◆ Work order: Every line that holds the word "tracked" needs to be copied from the data below.

◆ Data extract:
================================

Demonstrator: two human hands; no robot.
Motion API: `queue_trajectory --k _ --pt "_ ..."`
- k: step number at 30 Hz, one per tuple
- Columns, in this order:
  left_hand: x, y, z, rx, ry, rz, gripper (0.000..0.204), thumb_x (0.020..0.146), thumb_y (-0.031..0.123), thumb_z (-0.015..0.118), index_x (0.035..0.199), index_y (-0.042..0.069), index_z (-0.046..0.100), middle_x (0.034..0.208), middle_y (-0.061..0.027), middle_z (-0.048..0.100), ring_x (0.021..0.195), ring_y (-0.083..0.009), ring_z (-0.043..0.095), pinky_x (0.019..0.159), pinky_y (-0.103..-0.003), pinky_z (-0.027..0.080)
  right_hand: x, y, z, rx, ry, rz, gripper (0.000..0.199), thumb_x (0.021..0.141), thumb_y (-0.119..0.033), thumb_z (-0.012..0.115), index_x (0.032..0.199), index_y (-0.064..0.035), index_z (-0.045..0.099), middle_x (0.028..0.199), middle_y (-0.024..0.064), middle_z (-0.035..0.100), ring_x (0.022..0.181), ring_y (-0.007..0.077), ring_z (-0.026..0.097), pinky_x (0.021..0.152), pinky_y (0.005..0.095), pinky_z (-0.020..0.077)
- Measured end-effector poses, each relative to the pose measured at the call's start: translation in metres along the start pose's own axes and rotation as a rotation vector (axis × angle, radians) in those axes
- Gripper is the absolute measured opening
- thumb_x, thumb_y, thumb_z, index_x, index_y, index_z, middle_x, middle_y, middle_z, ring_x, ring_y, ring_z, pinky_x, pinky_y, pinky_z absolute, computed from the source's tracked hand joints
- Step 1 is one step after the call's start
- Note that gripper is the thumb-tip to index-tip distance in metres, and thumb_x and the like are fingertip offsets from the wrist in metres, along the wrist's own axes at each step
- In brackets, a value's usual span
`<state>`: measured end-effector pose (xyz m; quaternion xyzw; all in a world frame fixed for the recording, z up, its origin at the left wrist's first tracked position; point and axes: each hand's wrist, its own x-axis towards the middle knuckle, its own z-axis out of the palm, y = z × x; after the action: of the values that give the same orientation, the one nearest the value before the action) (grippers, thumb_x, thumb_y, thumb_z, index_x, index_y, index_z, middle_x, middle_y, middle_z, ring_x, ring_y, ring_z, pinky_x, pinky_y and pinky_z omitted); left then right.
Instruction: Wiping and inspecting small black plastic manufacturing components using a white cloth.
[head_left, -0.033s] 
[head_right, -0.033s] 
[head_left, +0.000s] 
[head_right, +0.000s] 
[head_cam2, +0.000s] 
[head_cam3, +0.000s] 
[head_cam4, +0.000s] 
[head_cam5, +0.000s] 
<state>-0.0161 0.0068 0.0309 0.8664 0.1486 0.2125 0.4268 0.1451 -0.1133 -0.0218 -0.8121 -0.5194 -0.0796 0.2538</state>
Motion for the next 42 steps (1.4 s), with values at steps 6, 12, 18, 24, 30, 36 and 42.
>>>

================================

◆ Answer to the problem:
- thumb_x, thumb_y, thumb_z, index_x, index_y, index_z, middle_x, middle_y, middle_z, ring_x, ring_y, ring_z, pinky_x, pinky_y, pinky_z absolute, computed from the source's tracked hand joints
`<state>`: measured end-effector pose (xyz m; quaternion xyzw; all in a world frame fixed for the recording, z up, its origin at the left wrist's first tracked position; point and axes: each hand's wrist, its own x-axis towards the middle knuckle, its own z-axis out of the palm, y = z × x; after the action: of the values that give the same orientation, the one nearest the value before the action) (grippers, thumb_x, thumb_y, thumb_z, index_x, index_y, index_z, middle_x, middle_y, middle_z, ring_x, ring_y, ring_z, pinky_x, pinky_y and pinky_z omitted); left then right.

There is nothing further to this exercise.